▸ **EXERCISE OBJECTIVE**
Take the line that contains "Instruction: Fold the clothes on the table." and each line after it to the end of the material below, and return them exactly, minus the pictures.

▸ **DATA SHOWN**
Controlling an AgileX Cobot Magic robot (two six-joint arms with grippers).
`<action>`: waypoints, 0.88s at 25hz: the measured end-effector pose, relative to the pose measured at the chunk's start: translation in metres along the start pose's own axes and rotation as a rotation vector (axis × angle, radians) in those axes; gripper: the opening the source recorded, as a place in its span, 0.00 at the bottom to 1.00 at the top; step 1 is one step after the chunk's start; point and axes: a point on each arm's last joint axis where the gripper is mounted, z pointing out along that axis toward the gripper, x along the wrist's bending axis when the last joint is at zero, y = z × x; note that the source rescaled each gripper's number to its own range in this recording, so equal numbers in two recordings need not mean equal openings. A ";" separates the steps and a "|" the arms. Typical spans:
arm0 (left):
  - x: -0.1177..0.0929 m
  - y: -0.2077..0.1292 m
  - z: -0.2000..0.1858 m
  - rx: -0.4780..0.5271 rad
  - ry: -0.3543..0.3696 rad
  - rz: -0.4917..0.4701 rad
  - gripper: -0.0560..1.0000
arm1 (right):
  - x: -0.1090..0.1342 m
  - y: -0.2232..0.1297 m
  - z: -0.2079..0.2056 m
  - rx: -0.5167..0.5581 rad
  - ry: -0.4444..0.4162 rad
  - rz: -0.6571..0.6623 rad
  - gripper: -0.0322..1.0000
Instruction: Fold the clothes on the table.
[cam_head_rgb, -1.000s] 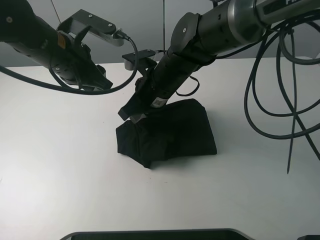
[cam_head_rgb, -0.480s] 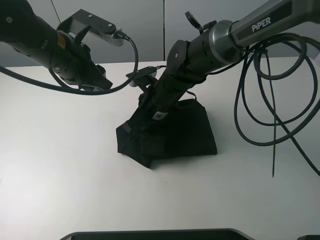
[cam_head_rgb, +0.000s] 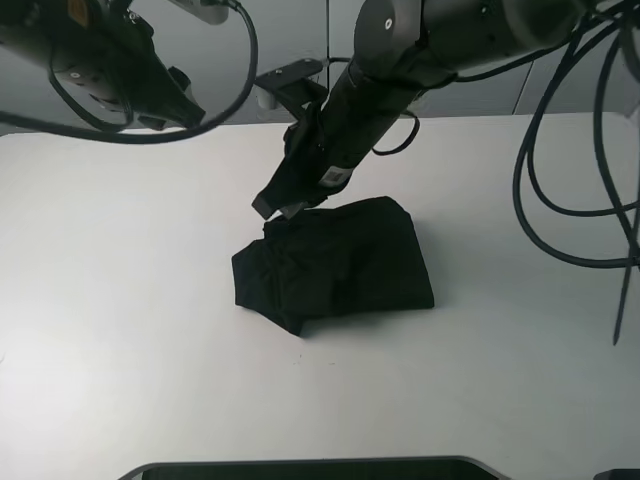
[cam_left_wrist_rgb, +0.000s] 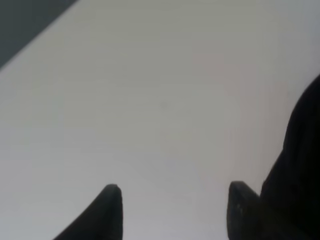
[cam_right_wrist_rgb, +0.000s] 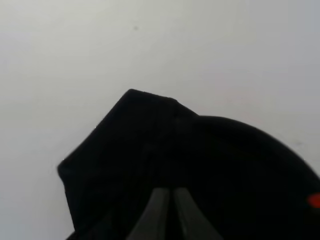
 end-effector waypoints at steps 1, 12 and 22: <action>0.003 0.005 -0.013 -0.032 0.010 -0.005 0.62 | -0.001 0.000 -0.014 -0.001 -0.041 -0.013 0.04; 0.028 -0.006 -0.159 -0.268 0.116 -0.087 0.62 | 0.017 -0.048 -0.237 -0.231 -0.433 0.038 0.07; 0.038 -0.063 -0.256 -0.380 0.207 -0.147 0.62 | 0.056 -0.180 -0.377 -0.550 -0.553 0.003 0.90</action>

▸ **EXERCISE RESULT**
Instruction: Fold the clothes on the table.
[cam_head_rgb, -1.000s] 
[cam_head_rgb, -0.480s] 
[cam_head_rgb, +0.000s] 
[cam_left_wrist_rgb, +0.000s] 
[cam_right_wrist_rgb, +0.000s] 
 end-effector waypoints at steps 1, 12 and 22: <action>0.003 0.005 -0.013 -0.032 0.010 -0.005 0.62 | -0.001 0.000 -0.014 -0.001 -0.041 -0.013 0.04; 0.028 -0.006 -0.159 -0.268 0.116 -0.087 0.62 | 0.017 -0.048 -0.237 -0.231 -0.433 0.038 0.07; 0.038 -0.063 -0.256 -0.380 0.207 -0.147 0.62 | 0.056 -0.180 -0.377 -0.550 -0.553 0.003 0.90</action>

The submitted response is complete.